### [What needs to be done]
Can you print the data exactly and leave out each image?

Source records
%%

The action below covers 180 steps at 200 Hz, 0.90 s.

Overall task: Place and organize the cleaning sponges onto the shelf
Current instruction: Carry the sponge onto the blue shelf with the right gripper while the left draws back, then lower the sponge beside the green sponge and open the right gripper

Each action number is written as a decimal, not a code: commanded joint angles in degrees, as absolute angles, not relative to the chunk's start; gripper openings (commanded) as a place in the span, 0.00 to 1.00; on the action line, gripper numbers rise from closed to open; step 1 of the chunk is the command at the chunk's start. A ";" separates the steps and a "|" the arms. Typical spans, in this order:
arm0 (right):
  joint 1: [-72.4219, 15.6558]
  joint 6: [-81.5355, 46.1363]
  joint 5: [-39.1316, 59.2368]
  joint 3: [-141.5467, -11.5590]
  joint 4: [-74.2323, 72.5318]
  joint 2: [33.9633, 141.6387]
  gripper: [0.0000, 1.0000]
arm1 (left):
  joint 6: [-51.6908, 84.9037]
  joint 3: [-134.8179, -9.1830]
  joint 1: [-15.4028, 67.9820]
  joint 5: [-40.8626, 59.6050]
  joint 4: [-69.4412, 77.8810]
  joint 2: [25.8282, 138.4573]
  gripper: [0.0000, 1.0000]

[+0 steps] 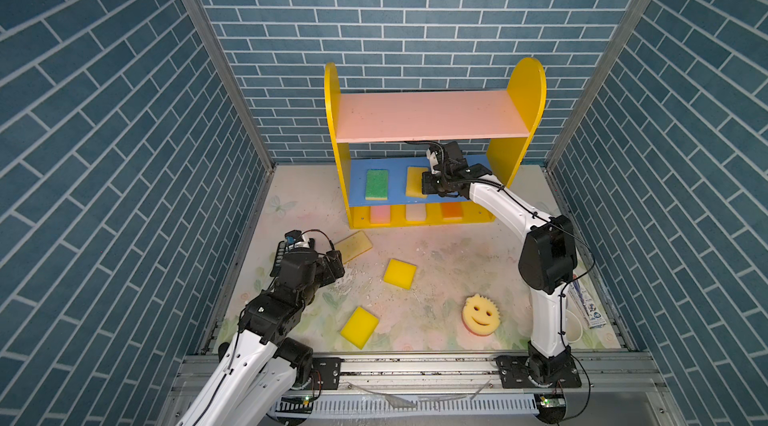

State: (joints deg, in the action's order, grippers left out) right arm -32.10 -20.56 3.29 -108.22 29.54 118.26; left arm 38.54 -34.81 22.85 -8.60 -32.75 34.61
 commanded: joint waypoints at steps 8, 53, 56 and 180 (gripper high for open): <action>-31.37 -20.67 3.94 -111.44 30.94 120.06 0.00 | 38.06 -35.42 22.63 -9.32 -34.10 34.19 0.89; -31.38 -16.57 6.80 -111.69 30.86 119.67 0.00 | 38.10 -35.08 22.65 -9.49 -34.17 34.23 0.89; -31.33 -16.26 7.11 -111.71 30.85 119.64 0.00 | 38.14 -35.09 22.68 -9.49 -34.16 34.23 0.89; -31.42 -16.07 6.80 -112.50 33.14 120.50 0.00 | 38.32 -35.67 22.66 -8.75 -33.13 36.21 0.89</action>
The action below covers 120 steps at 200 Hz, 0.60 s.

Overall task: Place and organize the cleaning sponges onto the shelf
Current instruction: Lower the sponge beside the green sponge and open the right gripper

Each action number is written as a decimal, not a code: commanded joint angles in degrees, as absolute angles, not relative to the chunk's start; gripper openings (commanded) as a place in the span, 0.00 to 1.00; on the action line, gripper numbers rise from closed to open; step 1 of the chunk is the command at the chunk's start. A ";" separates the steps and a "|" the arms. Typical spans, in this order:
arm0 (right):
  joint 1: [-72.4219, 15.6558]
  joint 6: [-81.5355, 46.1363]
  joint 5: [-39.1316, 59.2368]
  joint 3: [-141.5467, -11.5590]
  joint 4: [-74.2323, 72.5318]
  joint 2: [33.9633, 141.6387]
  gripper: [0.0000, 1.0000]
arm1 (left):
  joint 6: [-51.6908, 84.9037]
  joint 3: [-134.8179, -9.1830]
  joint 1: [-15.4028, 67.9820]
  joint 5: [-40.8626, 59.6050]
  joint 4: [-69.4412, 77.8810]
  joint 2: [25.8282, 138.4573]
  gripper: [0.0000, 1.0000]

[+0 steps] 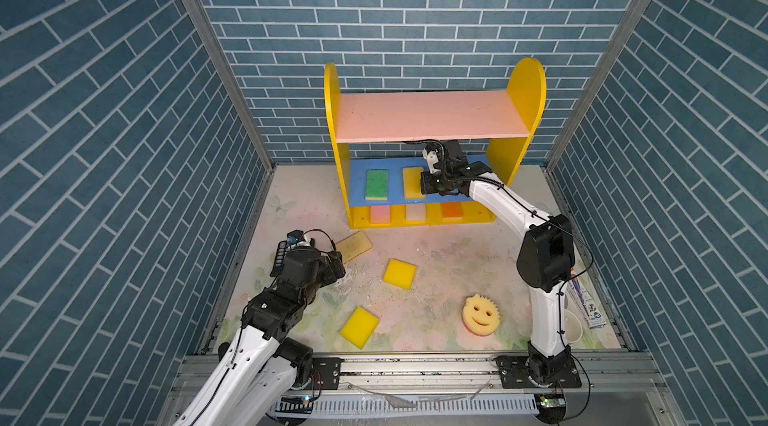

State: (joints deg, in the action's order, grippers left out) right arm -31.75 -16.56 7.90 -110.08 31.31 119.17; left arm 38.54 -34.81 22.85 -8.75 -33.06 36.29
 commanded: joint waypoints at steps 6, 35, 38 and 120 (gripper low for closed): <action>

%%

### [Result for this task]
The action below covers 180 steps at 200 Hz, 0.90 s.

Overall task: Place and organize the cleaning sponges onto the shelf
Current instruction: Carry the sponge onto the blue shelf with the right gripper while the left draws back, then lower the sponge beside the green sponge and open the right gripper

Each action number is written as a decimal, not a code: commanded joint angles in degrees, as absolute angles, not relative to the chunk's start; gripper openings (commanded) as a place in the span, 0.00 to 1.00; on the action line, gripper numbers rise from closed to open; step 1 of the chunk is the command at the chunk's start. A ";" separates the steps and a "|" the arms. Typical spans, in this order:
arm0 (right):
  joint 1: [-72.4219, 15.6558]
  joint 6: [-81.5355, 46.1363]
  joint 5: [-39.1316, 59.2368]
  joint 3: [-141.5467, -11.5590]
  joint 4: [-74.2323, 72.5318]
  joint 2: [33.9633, 141.6387]
  gripper: [0.0000, 1.0000]
arm1 (left):
  joint 6: [-51.6908, 84.9037]
  joint 3: [-134.8179, -9.1830]
  joint 1: [-15.4028, 67.9820]
  joint 5: [-40.8626, 59.6050]
  joint 4: [-69.4412, 77.8810]
  joint 2: [25.8282, 138.4573]
  gripper: [0.0000, 1.0000]

[+0 steps] 

State: (joints deg, in the action's order, grippers left out) right arm -32.10 -20.56 3.29 -108.22 29.54 118.26; left arm 38.54 -34.81 22.85 -8.60 -32.75 34.61
 commanded: joint waypoints at steps 8, 53, 56 and 180 (gripper high for open): <action>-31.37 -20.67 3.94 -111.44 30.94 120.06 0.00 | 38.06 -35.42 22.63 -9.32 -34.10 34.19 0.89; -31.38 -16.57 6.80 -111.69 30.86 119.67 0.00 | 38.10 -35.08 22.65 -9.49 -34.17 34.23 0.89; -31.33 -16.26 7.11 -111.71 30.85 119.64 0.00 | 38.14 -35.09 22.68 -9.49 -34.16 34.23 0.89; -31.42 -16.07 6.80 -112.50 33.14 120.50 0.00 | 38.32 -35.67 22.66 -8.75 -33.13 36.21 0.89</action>
The action below covers 120 steps at 200 Hz, 0.60 s.

Overall task: Place and organize the cleaning sponges onto the shelf
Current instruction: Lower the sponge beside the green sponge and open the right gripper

Each action number is written as a decimal, not a code: commanded joint angles in degrees, as absolute angles, not relative to the chunk's start; gripper openings (commanded) as a place in the span, 0.00 to 1.00; on the action line, gripper numbers rise from closed to open; step 1 of the chunk is the command at the chunk's start. A ";" separates the steps and a "|" the arms. Typical spans, in this order:
arm0 (right):
  joint 1: [-72.4219, 15.6558]
  joint 6: [-81.5355, 46.1363]
  joint 5: [-39.1316, 59.2368]
  joint 3: [-141.5467, -11.5590]
  joint 4: [-74.2323, 72.5318]
  joint 2: [33.9633, 141.6387]
  gripper: [0.0000, 1.0000]
arm1 (left):
  joint 6: [-51.6908, 84.9037]
  joint 3: [-134.8179, -9.1830]
  joint 1: [-15.4028, 67.9820]
  joint 5: [-40.8626, 59.6050]
  joint 4: [-69.4412, 77.8810]
  joint 2: [25.8282, 138.4573]
  gripper: [0.0000, 1.0000]

[+0 steps] 

State: (joints deg, in the action's order, grippers left out) right arm -31.75 -16.56 7.90 -110.08 31.31 119.17; left arm 38.54 -34.81 22.85 -8.75 -33.06 36.29
 commanded: joint waypoints at steps 6, 35, 38 and 120 (gripper low for closed): <action>

The output requires nothing else.